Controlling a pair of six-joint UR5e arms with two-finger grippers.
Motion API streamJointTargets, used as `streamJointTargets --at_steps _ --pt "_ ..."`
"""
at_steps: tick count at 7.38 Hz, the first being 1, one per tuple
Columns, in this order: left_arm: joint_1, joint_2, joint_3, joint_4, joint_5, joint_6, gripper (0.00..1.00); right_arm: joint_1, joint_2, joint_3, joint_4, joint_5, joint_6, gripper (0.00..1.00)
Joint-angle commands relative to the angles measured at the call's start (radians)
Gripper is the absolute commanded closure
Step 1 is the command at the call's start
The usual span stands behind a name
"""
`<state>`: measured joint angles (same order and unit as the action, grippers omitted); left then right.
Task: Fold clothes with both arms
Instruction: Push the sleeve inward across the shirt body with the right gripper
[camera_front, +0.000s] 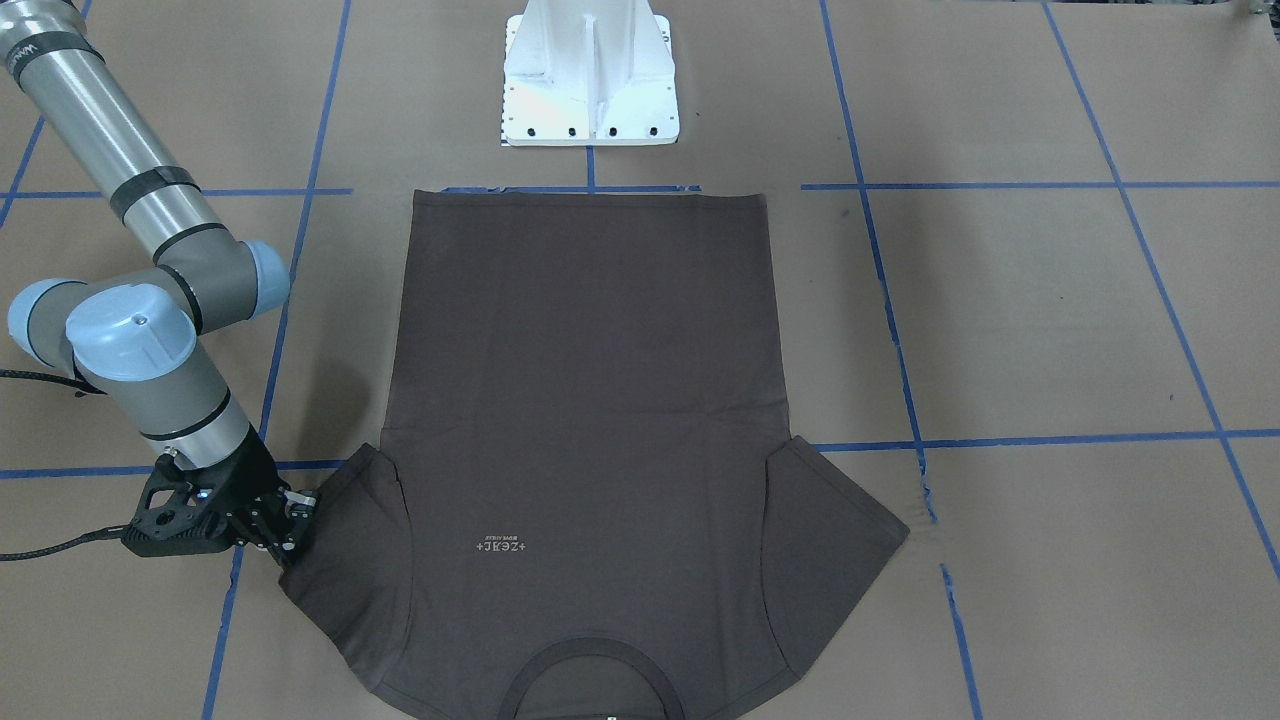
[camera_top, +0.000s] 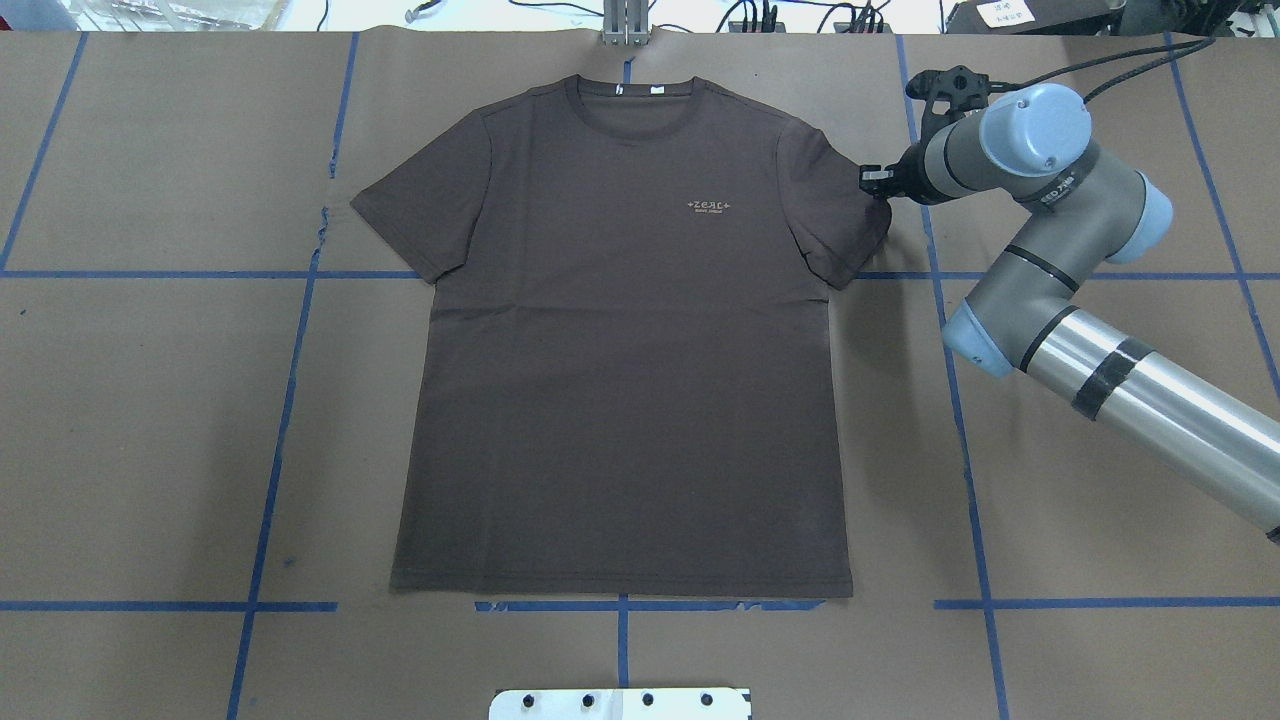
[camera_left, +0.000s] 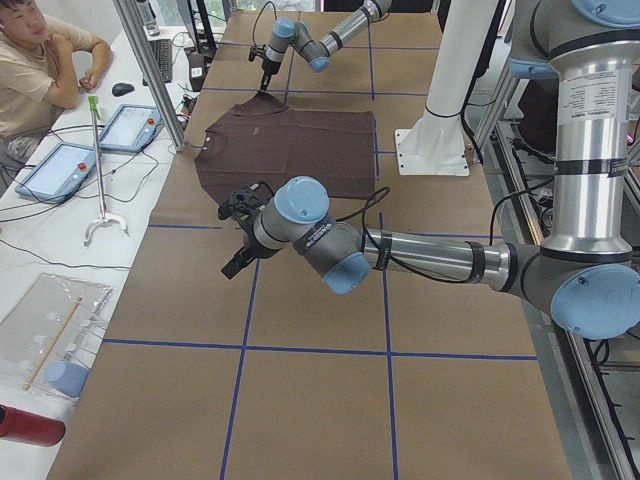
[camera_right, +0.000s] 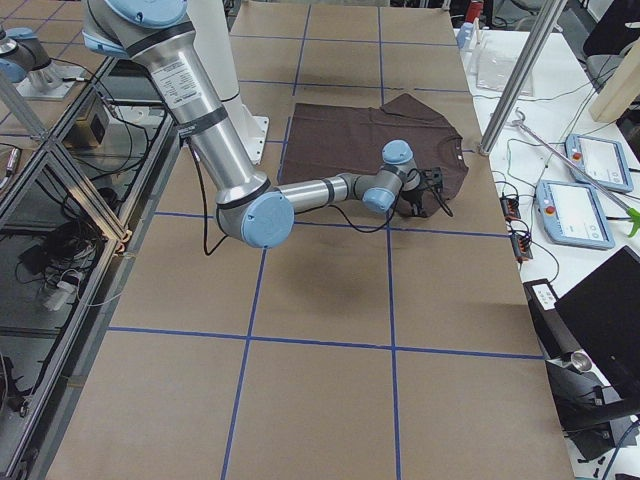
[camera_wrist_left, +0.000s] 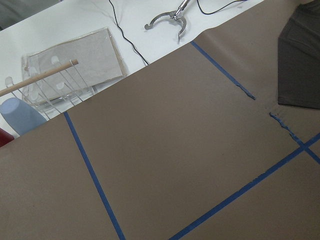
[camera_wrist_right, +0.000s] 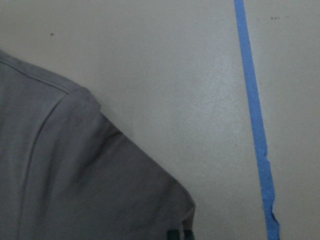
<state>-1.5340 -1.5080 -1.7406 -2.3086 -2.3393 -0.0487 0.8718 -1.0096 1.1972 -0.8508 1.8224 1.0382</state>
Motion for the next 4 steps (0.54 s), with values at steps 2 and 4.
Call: streamJointTargets --at_steps 2,4 --pt "0.0 0.0 0.004 0.0 0.0 0.001 0.0 -0.103 0.149 0.055 -0.221 -0.152 0.177 1.0" --pt "0.0 0.002 0.001 0.0 0.0 0.0 0.0 -0.16 0.242 -0.029 -0.226 -0.234 0.262 1.0"
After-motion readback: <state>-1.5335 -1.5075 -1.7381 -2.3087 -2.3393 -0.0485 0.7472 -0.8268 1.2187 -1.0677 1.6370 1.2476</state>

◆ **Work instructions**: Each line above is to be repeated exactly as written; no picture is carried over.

◆ **Output for this exercise**:
Controlling a pair of six-joint UR5e arms with two-finger grippers.
Motion API streamJointTargets, used as `streamJointTargets --at_steps _ --pt "_ ..."`
"""
at_steps: tick count at 7.38 Hz, the first being 1, one per tuple
Columns, in this order: left_arm: joint_1, joint_2, joint_3, joint_4, joint_5, joint_6, gripper (0.00..1.00); right_arm: joint_1, joint_2, joint_3, joint_4, joint_5, joint_6, gripper (0.00..1.00)
Joint-angle commands relative to the angles measured at the call's start (radians)
Gripper is the absolute commanded closure
Step 1 is the command at the call's start
The usual span stands behind a name
"""
`<state>`: measured joint angles (same order and unit as the action, grippers omitted); left then right.
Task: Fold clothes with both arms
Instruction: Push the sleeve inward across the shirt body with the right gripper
[camera_front, +0.000s] 
[camera_top, +0.000s] 
[camera_left, +0.000s] 
[camera_right, +0.000s] 
[camera_wrist_left, +0.000s] 
[camera_wrist_right, +0.000s] 
<state>-1.5340 -1.5080 -1.7406 -2.3086 -2.3393 -0.0487 0.8718 -1.0096 1.1972 -0.8508 1.8224 1.0382</state>
Motion for the next 4 steps (0.54 s), with values at steps 2 and 4.
Call: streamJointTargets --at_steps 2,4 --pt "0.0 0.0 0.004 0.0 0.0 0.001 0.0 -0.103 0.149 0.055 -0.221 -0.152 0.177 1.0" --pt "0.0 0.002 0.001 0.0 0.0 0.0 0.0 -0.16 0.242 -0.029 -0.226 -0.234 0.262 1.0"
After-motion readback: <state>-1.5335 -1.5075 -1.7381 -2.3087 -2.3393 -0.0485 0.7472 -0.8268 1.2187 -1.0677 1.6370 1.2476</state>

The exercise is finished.